Still in her bath robe, and cradling her coffee cup in both hands, Midge watched from the bedroom window as Guy drove out through the big iron gates to catch the 7:47 train.  He always left for the station at 7:30 sharp, and he never missed the train. One thing you could say about Guy was that he was predictable. While showering she remembered that today was his 43rd birthday. She’d said nothing about this when they made their routine embrace on the landing. And nor had he.
          Downstairs in the kitchen she shivered and turned up the thermostat, and outside in the leafless mid-December garden a rising, blustery wind drove hailstones against the windows. She made herself some toast and another cup of coffee.
Every day began like this now that the twins had left home and gone to college. The house was empty, and so were her days. She hated this house, though her friends and relatives always told her how beautiful it was, and how lucky she was to have it. It was a big isolated, stone place in a rambling garden, built in the 1880s near Bedford Hills by Guy’s family. She and Guy had moved in ten years ago, after her in-laws had retired to Florida. Her own parents and most people she knew said much the same about Guy as they did about the house She was lucky to have him. He was handsome, good-natured and successful, they said. With Guy, the twins and  Rock House, what more did she want?

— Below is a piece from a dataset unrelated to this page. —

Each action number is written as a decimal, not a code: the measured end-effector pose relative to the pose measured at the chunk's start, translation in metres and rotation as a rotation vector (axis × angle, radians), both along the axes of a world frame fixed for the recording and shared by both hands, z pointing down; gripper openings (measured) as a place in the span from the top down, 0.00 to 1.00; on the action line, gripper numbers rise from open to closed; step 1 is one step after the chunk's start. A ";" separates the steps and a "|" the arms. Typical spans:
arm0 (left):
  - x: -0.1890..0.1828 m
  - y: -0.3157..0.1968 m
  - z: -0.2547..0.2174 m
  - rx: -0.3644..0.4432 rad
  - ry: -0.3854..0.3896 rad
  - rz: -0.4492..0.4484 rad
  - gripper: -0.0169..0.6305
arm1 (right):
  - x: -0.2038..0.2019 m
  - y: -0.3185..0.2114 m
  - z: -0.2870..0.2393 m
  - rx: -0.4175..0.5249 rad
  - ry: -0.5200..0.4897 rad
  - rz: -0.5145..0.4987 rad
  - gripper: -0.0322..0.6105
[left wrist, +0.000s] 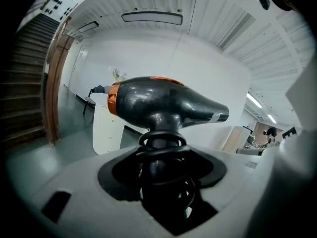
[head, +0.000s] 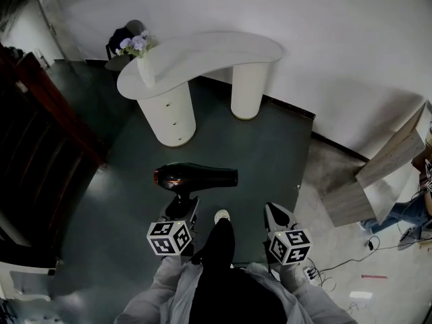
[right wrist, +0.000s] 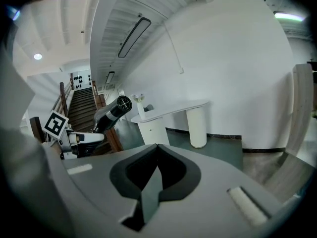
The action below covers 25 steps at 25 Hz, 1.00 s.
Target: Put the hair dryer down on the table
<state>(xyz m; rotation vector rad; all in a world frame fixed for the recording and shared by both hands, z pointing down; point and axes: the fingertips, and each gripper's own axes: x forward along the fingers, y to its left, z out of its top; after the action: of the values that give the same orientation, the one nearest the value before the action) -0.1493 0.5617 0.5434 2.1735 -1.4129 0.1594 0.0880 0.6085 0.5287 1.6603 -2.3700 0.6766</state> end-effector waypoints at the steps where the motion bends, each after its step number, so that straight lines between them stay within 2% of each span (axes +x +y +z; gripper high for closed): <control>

Well, what did she want? She’s often asked herself that lately. They had financial security -- Guy was a senior partner at a well-regarded publishing house on Madison Avenue – they had attractive, mature, civilized children, and they were healthy. The real problem, she told herself, was that she was bored. Bored with her own lonely existence and, yes, she might as well admit it, bored with Guy. Once Fiona and Zoe were both happily settled at Brown, Midge had called her former boss at the law firm where she’d worked in Manhattan, and he’d told her she could have her old job any time she wanted. That had been six weeks ago; she’d rabbited on about it to her family and friends, but she hadn’t followed it up.

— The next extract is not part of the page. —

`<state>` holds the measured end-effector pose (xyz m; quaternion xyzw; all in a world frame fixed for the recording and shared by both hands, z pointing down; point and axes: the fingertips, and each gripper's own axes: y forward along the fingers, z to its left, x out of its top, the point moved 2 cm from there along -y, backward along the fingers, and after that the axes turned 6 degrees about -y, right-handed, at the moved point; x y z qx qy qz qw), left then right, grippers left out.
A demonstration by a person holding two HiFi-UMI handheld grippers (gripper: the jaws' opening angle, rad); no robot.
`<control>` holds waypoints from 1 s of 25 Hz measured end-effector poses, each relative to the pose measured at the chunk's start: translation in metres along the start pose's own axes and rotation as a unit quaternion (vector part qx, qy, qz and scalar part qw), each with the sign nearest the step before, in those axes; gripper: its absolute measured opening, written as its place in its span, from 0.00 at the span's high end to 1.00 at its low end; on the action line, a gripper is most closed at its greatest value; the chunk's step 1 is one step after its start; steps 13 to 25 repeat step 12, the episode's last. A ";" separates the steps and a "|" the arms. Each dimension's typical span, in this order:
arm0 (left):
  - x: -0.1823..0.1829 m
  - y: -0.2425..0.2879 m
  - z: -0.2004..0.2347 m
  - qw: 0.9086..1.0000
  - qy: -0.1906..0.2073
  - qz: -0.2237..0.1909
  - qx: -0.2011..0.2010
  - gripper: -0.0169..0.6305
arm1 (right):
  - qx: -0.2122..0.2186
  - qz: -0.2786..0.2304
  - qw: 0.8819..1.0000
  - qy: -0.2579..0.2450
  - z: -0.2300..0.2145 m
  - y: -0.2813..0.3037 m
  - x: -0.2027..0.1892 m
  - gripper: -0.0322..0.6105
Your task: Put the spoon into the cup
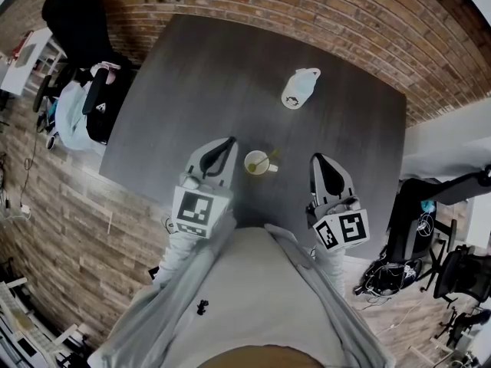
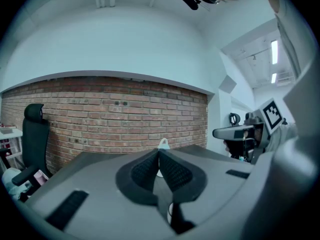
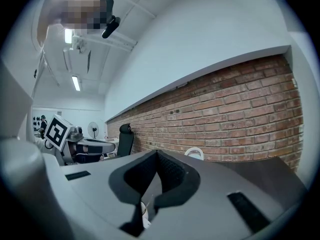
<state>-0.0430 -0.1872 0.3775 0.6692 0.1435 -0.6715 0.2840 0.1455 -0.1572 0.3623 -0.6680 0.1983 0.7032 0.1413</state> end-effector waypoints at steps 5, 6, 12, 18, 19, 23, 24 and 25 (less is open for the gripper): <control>-0.001 0.001 0.001 1.000 -0.001 0.001 -0.003 0.94 | -0.001 0.002 1.000 0.000 0.000 0.001 -0.002 0.92; 0.000 0.002 0.001 1.000 -0.001 0.002 -0.004 0.94 | -0.002 0.003 1.000 0.000 -0.001 0.001 -0.002 0.92; -0.001 0.004 0.003 1.000 0.001 0.002 -0.009 0.94 | -0.003 0.003 1.000 -0.001 0.001 0.004 -0.004 0.92; -0.001 0.004 0.003 1.000 0.001 0.002 -0.009 0.94 | -0.003 0.003 1.000 -0.001 0.001 0.004 -0.004 0.92; -0.001 0.004 0.003 1.000 0.001 0.002 -0.009 0.94 | -0.003 0.003 1.000 -0.001 0.001 0.004 -0.004 0.92; -0.001 0.004 0.003 1.000 0.001 0.002 -0.009 0.94 | -0.003 0.003 1.000 -0.001 0.001 0.004 -0.004 0.92; -0.001 0.004 0.003 1.000 0.001 0.002 -0.009 0.94 | -0.003 0.003 1.000 -0.001 0.001 0.004 -0.004 0.92; -0.001 0.004 0.003 1.000 0.001 0.002 -0.009 0.94 | -0.003 0.003 1.000 -0.001 0.001 0.004 -0.004 0.92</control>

She pulled on her raincoat and darted out to retrieve the Times, which today lay on the gravel drive in a blue rainproof  bag. By eight o’clock she’d read what little of the paper interested her. So what was she going to do with herself today?  There was something demeaning about her present situation, she mused. People made jokes about stay-at-home wives, baking cookies, going to coffee klatches, watching soaps. Guy’s forgotten birthday nagged in back of her mind. She supposed she should have taken the initiative for a change and, after a little subterfuge with his secretary, surprised him by turning up at the office and picking up the check at somewhere pricey and romantic in Manhattan.  But it was too late for that. So while she wasn’t the cookie-baking type she could, as a sort of penance, make her husband an apple pie for his birthday dinner here at home.
          Every fall, Guy gathered apples from their own orchard and stored them in a dilapidated but dry fallout shelter at the bottom of the garden. The shelter, barely visible from the house, had been built sixty or seventy years ago by Guy’s eccentric grandfather, Edward McKenzie. Neighbors had jokingly called it ‘McKenzie’s Mausoleum.’  It was dark and cold down there, and there were spiders, and so Midge hardly ever went there, preferring to get her husband to bring apples up to the house whenever she needed them.

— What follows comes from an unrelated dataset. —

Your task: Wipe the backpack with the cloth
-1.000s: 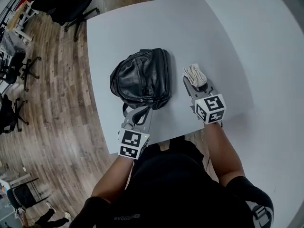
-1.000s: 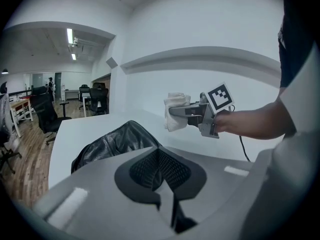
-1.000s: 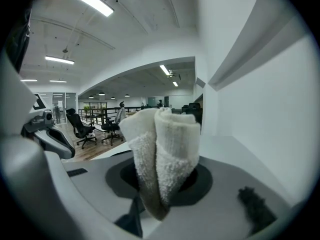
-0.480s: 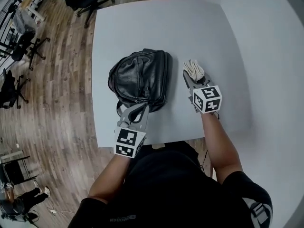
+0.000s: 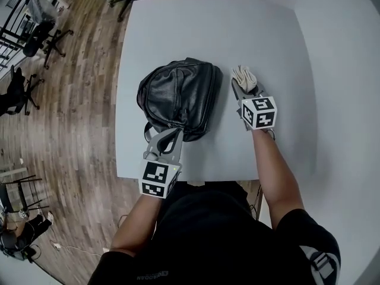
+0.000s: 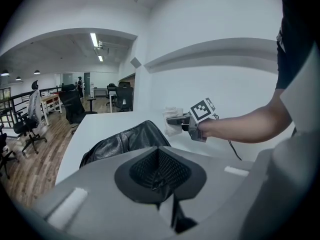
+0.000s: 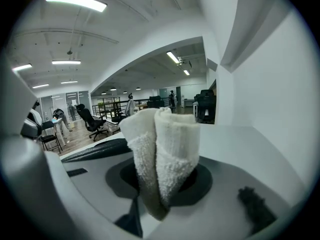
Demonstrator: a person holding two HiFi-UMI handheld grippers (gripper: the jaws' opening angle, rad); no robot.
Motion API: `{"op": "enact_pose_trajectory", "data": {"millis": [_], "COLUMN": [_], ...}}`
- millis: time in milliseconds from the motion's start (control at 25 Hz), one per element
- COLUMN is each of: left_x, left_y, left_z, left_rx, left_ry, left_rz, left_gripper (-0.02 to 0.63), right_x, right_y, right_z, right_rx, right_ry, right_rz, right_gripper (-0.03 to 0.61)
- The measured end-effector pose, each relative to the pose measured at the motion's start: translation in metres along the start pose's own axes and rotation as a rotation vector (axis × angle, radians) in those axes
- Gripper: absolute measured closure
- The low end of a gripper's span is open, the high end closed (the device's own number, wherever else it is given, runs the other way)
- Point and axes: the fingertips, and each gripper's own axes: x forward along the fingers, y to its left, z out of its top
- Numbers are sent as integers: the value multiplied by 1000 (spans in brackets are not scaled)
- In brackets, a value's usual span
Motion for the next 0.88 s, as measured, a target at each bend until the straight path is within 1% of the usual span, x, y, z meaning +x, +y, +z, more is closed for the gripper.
{"op": "enact_pose_trajectory", "data": {"millis": [200,360,680,880], "left_x": [5,12,14,12], "left_y": [-1,-3,0,3], "left_z": [0,-3,-12,-16], "left_rx": [-32,-49,-65,-52], "left_ry": [3,10,27,40], "left_rz": [22,36,63,53], "left_gripper": [607,608,608,608], "right_x": [19,34,51,51], "right_y": [-4,-9,-10,-3], "right_z": [-6,-18,-33,-33], "right_rx": [-7,-7,-8,-18], "right_ry": [20,44,64,66], "right_rz": [25,40,59,64], "right_gripper": [468,468,468,468]}}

          But today, partly motivated by guilt, she dressed quickly and slipped on her raincoat again, took a basket and a powerful flashlight, and headed down the path to the shelter beyond the wet, wind-torn  hemlocks and maples. She realized along the way that she was whistling between her teeth, something she did as a little girl, but now only when she was apprehensive or uneasy. She turned on the flashlight as she descended the five brick steps, and the steel door opened easily on well-oiled hinges.  Before her, under a low, vaulted concrete roof, was a narrow walk space with, on either side and at the far end of the little chamber, double-tiered bunks  covered with wire mesh, whose mattresses had rotted and been removed decades ago.  Now, on their horizontal wire racks, neatly laid out so none of them touched each other, were rows and rows of apples; red and orange and yellow eating apples, and oversized green cookers, perfect for pies.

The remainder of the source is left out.